John Rourke said, “Well, since you put it that way.”
She got up to start dinner.
*
He ate little, having no taste for it, despite the fact that she was right and the food was good. He’d eaten nothing all day.
She sat across from him, looking at him now and again. Finally, John Rourke said to her, “You’re a good friend.”
Emma Shaw stirred her coffee with a spoon, didn’t look up from it as she said, “What’s on your mind?’
“I don’t know.” He got up from the table, walked across the room and went out onto the porch.
After a few seconds, she followed him. He was lighting one of his thin, dark tobacco cigars as she came up beside him.
“Those things taste any good?’ Emma asked him.
John Rourke just looked at her. “What?”
“I asked if they taste any good, the cigars.”
“I like them,” Rourke told her, exhaling smoke through his nostrils. What a pecular woman Emma Shaw was, Rourke thought.
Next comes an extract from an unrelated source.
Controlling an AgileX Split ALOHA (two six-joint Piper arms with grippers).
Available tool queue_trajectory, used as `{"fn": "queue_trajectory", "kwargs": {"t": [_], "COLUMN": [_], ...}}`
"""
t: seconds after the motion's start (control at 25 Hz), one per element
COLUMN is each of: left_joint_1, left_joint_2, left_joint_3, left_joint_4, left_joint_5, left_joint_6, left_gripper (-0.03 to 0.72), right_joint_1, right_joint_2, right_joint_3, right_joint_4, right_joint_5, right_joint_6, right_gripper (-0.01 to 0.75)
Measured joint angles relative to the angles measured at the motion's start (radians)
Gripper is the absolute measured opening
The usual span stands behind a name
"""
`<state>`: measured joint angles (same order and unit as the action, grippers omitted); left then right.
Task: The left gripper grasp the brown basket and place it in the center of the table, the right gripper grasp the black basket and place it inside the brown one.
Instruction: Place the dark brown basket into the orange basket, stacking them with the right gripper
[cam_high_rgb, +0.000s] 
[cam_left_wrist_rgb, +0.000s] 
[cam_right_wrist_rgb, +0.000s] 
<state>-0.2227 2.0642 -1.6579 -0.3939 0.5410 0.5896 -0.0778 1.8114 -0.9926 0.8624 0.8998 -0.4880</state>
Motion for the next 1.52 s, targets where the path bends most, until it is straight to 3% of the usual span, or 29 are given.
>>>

“Let me try,” she said, her hand touching his, taking the cigar from between his fingers. She inhaled; to her credit, Emma Shaw did not cough. “Strong. Sure these things aren’t carcinogenic?”
“The ones I smoked in the Twentieth Century were, even the ones Annie made for me out of tobacco she raised herself. These are German. Won’t cause cancer.”
“And when there’s the war, will the Germans fly them into Hawaii just for you?”
“If I asked them to,” Rourke nodded, “they’d get me a few.”
She inhaled again, this time exhaling smoke through her nostrils. “But you’d go without before you’d do that, smoke cigarettes. Strategic material would take preference, right?’